Welcoming immigrants to Tulsa
The City of Tulsa last week unveiled the New Tulsans Welcoming Plan, an organized effort to make Tulsa a more welcoming place for immigrants and a city where immigrants and other new residents can thrive and build successful lives, careers and businesses.
The plan was announced during a two day public event at Martin Regional Library, a location chosen in part because of its location in East Tulsa, an area considered the heart of Tulsa’s immigrant community.
The plan spans five areas of municipal life, Civic Engagement, Economic Development, Education, Health and Public Safety, areas city officials see as “critical to building a welcoming city.”
Within the five categories are a total of 26 goals the plan has set for Tulsa, goals that range from insuring that immigrants are properly represented on the city’s authorities, boards, and commissions to increasing access for school age students and adults to English language classes and GED programs.

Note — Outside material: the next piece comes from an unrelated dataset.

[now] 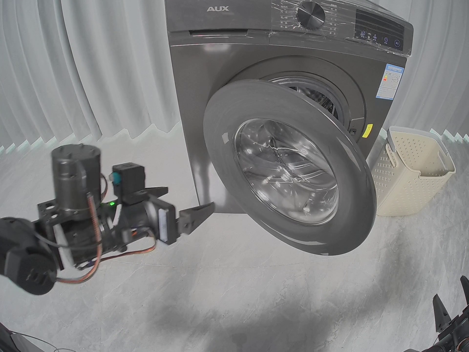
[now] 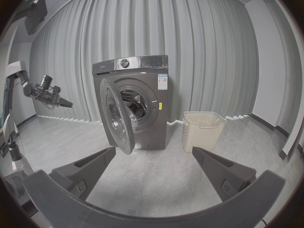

Dr. Bruce Niemi, legislative, education and governmental advisor with the American Dream Coalition (ADC), attended the New Tulsans event at Martin library, and said he was impressed by the plan’s recognition of the need for better public transportation and access to post-secondary education opportunities.
“Latino kids, many of whom are first generation im- migrants, are now a large percentage of the student body in Tulsa schools, and are the majority in many classrooms,” Niemi said, “and when they graduate high school it’s vital that they have a range of educational choices, whether seeking a college degree or attending one of the excellent vocational schools here in Tulsa.”
Tulsa Mayor G.T. Bynum launched the New Tulsans Initiative just over a year ago, and during the past twelve months a cohesive plan was put together with the input of community leaders and members of the public.
“Ultimately, the New Tulsans Welcoming Plan invites everyone, both immigrants and long-term residents, to build the foundation for economic prosperity, improved health and enhanced quality of life for our entire community,” Bynum said. “By celebrating and valuing our diverse cultures, we can build connections and create strong support networks that can lead to a more unified and welcoming city.”
Bynum has often pointed out that were it not for im- migrants, Tulsa would have lost population in recent years, and in fact between 2010 – 2015, over 27 percent of Tulsa’s population growth can be attributed to immigrants.
Studies by groups such as New American Economy have shown how immigrants have lifted up Tulsa’s economy and will continue to do so if the city acts to further such growth by implementing the New Tulsans Welcoming Plan.
“The immigrant population is a significant portion of our workforce and a growing segment of our population,” said Christina da Silva, the Director of Community Development and the New Tulsans Initiative for the City of Tulsa. “We look forward to working with community members and partners as we implement the New Tulsans Welcoming Plan that will help move our city forward.”